Required action:
Exactly as written, copy the lines of the data below from the first through the one containing "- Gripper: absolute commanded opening".

Dataset extract:
══════

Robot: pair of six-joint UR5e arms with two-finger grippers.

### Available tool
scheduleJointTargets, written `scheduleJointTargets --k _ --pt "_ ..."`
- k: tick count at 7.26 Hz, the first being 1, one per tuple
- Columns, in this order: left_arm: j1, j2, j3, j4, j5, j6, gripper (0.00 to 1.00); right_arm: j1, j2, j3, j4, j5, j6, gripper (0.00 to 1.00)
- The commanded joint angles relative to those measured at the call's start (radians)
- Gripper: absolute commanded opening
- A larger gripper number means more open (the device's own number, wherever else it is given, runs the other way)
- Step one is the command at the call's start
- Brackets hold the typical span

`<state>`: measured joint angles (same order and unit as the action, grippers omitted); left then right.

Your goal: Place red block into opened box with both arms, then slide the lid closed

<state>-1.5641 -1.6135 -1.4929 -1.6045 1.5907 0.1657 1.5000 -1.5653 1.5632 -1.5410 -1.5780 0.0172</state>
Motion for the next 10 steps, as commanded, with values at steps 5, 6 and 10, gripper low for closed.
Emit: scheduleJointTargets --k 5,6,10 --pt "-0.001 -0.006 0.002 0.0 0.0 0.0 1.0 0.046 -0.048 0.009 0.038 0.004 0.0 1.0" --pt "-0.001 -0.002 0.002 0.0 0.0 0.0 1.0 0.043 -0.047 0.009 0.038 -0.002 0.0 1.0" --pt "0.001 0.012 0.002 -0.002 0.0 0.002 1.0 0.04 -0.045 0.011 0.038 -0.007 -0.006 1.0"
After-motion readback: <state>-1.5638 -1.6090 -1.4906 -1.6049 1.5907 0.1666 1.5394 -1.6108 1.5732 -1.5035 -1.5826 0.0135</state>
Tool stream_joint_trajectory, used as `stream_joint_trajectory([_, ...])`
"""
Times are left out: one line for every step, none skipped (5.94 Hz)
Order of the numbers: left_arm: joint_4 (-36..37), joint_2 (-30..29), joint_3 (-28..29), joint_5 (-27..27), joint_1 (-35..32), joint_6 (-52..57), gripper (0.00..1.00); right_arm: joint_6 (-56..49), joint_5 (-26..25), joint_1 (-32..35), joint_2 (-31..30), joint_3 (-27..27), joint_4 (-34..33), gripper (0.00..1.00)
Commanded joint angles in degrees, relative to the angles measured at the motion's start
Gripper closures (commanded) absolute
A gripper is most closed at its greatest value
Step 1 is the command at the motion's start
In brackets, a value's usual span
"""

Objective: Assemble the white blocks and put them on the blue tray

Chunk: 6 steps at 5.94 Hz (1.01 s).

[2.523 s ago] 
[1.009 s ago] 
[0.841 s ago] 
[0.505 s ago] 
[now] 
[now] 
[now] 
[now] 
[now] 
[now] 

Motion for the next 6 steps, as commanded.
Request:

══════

Response area:
Robot: pair of six-joint UR5e arms with two-finger grippers.

### Available tool
scheduleJointTargets, written `scheduleJointTargets --k _ --pt "_ ..."`
- k: tick count at 7.26 Hz, the first being 1, one per tuple
- Columns, in this order: left_arm: j1, j2, j3, j4, j5, j6, gripper (0.00 to 1.00); right_arm: j1, j2, j3, j4, j5, j6, gripper (0.00 to 1.00)
- The commanded joint angles relative to those measured at the call's start (radians)
- Gripper: absolute commanded opening

That covers the exercise completely.